Set down every line below, word for word.
== Data segment ==
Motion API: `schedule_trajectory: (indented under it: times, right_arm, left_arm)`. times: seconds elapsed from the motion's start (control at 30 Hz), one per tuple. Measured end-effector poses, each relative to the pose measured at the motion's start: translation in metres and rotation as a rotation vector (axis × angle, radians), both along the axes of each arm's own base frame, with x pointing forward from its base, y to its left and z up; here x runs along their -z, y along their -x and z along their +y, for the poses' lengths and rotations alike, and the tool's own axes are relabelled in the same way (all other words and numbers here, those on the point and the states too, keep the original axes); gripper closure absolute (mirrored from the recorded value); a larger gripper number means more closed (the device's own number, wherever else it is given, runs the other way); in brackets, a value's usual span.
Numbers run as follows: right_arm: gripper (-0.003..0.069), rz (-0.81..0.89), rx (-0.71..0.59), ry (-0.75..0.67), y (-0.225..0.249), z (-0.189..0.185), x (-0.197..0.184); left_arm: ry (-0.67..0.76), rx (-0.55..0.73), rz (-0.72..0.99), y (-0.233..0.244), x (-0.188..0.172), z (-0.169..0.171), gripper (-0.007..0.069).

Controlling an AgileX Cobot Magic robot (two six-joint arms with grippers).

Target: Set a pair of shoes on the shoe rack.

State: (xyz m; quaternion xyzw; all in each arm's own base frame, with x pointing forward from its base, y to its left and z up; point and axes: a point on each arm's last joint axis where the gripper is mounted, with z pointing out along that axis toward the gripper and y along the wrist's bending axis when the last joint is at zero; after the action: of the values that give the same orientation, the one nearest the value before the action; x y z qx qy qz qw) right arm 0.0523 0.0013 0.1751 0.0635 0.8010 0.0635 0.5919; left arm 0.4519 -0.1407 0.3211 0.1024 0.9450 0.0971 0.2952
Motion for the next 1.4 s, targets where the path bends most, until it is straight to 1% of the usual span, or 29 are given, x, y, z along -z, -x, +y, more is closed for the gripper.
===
▶ **Solution to the problem**:
Motion API: `schedule_trajectory: (indented under it: times, right_arm, left_arm)`. times: seconds elapsed from the motion's start (control at 30 Hz), one per tuple. Measured end-effector poses, each relative to the pose measured at the motion's start: translation in metres and rotation as a rotation vector (axis × angle, radians), both along the axes of each arm's own base frame, with x pointing forward from its base, y to its left and z up; here x runs along their -z, y along their -x and z along their +y, for the poses' lengths and rotations alike, and the tool's own axes are relabelled in the same way (all other words and numbers here, those on the point and the states too, keep the original axes); gripper closure absolute (mirrored from the recorded value); a larger gripper number means more closed (the device's own number, wherever else it is given, runs the other way); in brackets, a value's usual span.
Numbers run as follows: right_arm: gripper (-0.003..0.069), rz (-0.81..0.89), rx (-0.71..0.59), ry (-0.75..0.67), y (-0.225..0.249), z (-0.189..0.185), x (-0.197..0.184); left_arm: ry (-0.67..0.76), rx (-0.55..0.73), rz (-0.72..0.99), y (-0.233..0.244), x (-0.188..0.172), z (-0.169..0.171), gripper (-0.007..0.069).

Controlling an AgileX Cobot Magic robot (two six-joint arms with grippers).

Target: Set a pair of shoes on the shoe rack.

State: (xyz m; quaternion xyzw; all in each arm's own base frame, with x pointing forward from its base, y to its left and z up; point and axes: a point on each arm's last joint axis where the gripper is mounted, with z pointing out along that axis toward the gripper and y along the wrist's bending axis when the last joint is at zero; after the action: of the values that give the same orientation, the one nearest the value before the action; x y z qx qy qz qw) right arm 0.0523 0.0013 0.1751 0.0635 0.8010 0.0635 0.5919; left arm 0.4519 -0.1407 0.3211 0.1024 0.9450 0.0971 0.2952
Motion for the next 1.4 s, targets where the path bends most, until it is straight to 1% of the usual span, or 29 are given, x, y, z along -z, -x, +y, more is closed for the gripper.

Nothing else is required for this exercise.